- What to work on -
Take the data from its first line. Print each line exactly until the line containing "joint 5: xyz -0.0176" has been printed too.

Data excerpt: Begin

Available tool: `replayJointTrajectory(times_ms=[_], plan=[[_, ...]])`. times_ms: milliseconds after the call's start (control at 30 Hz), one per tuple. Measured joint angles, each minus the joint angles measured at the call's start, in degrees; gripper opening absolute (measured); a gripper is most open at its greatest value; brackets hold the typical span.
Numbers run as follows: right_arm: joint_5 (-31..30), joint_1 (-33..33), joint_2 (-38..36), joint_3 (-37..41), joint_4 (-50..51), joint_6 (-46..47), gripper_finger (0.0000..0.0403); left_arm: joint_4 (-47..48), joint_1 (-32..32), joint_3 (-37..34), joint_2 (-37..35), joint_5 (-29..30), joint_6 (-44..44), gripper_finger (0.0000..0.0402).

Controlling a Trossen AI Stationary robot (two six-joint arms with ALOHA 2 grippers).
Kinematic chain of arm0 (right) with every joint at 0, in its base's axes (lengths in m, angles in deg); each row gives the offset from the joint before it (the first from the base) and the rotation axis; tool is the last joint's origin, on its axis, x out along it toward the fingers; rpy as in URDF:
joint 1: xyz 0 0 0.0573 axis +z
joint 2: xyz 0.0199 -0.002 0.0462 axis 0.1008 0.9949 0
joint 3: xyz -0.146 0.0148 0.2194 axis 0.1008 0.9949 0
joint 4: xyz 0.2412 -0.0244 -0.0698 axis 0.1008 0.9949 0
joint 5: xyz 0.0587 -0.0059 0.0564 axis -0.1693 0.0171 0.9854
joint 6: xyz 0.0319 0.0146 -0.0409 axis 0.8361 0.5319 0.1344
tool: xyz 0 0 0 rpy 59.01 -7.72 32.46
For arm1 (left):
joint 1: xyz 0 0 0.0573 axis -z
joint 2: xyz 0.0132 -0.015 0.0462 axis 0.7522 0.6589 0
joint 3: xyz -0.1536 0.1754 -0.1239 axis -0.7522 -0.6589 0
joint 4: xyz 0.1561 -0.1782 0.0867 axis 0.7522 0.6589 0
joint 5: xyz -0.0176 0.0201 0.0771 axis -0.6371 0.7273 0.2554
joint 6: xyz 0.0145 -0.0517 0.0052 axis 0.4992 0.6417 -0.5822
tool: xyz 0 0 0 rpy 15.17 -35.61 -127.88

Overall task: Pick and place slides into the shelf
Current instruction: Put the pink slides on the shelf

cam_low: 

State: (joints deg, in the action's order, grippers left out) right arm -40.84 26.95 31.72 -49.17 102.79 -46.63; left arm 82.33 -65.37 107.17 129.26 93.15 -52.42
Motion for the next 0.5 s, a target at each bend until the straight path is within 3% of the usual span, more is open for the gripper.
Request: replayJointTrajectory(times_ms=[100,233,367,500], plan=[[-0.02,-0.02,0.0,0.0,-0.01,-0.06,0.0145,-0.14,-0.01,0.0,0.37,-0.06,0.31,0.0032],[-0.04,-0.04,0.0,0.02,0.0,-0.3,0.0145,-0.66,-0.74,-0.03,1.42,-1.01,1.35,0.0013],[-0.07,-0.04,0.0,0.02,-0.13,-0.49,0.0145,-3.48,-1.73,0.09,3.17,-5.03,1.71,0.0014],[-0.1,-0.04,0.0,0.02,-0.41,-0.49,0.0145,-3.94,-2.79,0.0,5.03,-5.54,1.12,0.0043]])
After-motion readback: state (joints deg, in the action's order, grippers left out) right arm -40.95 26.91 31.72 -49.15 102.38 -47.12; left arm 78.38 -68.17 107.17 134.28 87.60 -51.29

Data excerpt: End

- Task answer -
Available tool: `replayJointTrajectory(times_ms=[_], plan=[[_, ...]])`. times_ms: milliseconds after the call's start (control at 30 Hz), one per tuple. Measured joint angles, each minus the joint angles measured at the call's start, in degrees; gripper opening absolute (measured); a gripper is most open at its greatest value; brackets hold the typical span.
Numbers run as follows: right_arm: joint_5 (-31..30), joint_1 (-33..33), joint_2 (-38..36), joint_3 (-37..41), joint_4 (-50..51), joint_6 (-46..47), gripper_finger (0.0000..0.0403); left_arm: joint_4 (-47..48), joint_1 (-32..32), joint_3 (-37..34), joint_2 (-37..35), joint_5 (-29..30), joint_6 (-44..44), gripper_finger (0.0000..0.0402).

Controlling a Trossen AI Stationary robot (two six-joint arms with ALOHA 2 grippers).
Kinematic chain of arm0 (right) with every joint at 0, in its base's axes (lengths in m, angles in deg); each row gives the offset from the joint before it (the first from the base) and the rotation axis; tool is the last joint's origin, on its axis, x out along it toward the fingers; rpy as in URDF:
joint 1: xyz 0 0 0.0573 axis +z
joint 2: xyz 0.0199 -0.002 0.0462 axis 0.1008 0.9949 0
joint 3: xyz -0.146 0.0148 0.2194 axis 0.1008 0.9949 0
joint 4: xyz 0.2412 -0.0244 -0.0698 axis 0.1008 0.9949 0
joint 5: xyz 0.0587 -0.0059 0.0564 axis -0.1693 0.0171 0.9854
joint 6: xyz 0.0319 0.0146 -0.0409 axis 0.8361 0.5319 0.1344
tool: xyz 0 0 0 rpy 59.01 -7.72 32.46
For arm1 (left):
joint 1: xyz 0 0 0.0573 axis -z
joint 2: xyz 0.0132 -0.015 0.0462 axis 0.7522 0.6589 0
joint 3: xyz -0.1536 0.1754 -0.1239 axis -0.7522 -0.6589 0
joint 4: xyz 0.1561 -0.1782 0.0867 axis 0.7522 0.6589 0
joint 5: xyz -0.0176 0.0201 0.0771 axis -0.6371 0.7273 0.2554

This exercise is now done.